Littlewood, Paley and Almost-Orthogonality: a theory well ahead of its time
Anthony Carbery
TL;DR
Littlewood–Paley theory addresses the absence of orthogonality in $L^p$ by introducing square-function decompositions that mimic orthogonality. The paper surveys LP1 and traces its influence through real-variable harmonic analysis, vector-valued methods, wavelets, and geometric measure theory, highlighting quasi-abstract formulations and exotic decompositions. It emphasizes how almost-orthogonality principles underpin multiplier theory, PDE boundary-value problems, and modern developments like decoupling and Kakeya-type phenomena.
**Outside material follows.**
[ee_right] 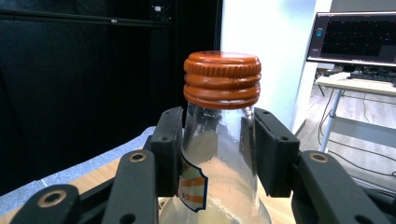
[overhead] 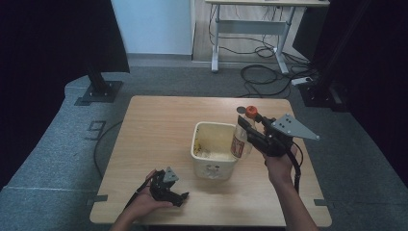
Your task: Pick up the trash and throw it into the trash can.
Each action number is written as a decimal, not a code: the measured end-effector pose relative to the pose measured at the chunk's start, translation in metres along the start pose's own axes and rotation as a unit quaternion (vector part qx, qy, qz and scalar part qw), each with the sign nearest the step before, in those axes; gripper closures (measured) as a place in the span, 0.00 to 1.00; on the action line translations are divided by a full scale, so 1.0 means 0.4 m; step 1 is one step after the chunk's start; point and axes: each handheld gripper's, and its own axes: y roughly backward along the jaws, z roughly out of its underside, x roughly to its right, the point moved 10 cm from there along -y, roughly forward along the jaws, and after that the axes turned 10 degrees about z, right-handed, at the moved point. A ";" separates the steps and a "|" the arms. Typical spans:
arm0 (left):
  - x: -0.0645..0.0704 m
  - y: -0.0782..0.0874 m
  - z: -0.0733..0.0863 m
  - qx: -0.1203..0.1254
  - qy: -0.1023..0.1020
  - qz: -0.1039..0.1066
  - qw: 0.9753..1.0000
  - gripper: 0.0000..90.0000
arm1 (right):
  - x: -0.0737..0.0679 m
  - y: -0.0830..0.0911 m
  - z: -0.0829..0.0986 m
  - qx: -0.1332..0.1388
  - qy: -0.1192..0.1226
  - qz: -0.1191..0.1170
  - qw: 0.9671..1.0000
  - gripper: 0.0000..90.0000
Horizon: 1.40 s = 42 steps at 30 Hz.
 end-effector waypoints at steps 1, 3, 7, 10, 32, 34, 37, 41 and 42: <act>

The work positions LP theory as a unifying framework across analysis, geometry, and PDE with lasting impact.
Abstract
Littlewood--Paley theory began with the classic paper of Littlewood and Paley (J.\ E.\ Littlewood, R.\ E.\ A.\ C.\ Paley, {\em Theorems on Fourier Series and Power Series}. J. Lond. Math. Soc. (1), {\bf 6} (1931), 230--33). We discuss this paper and its impact from a historical perspective. We include an outline of the results in the paper and their subsequent significance in relation to developments over the last century, and set them into the context of the current state of the art in harmonic analysis and beyond.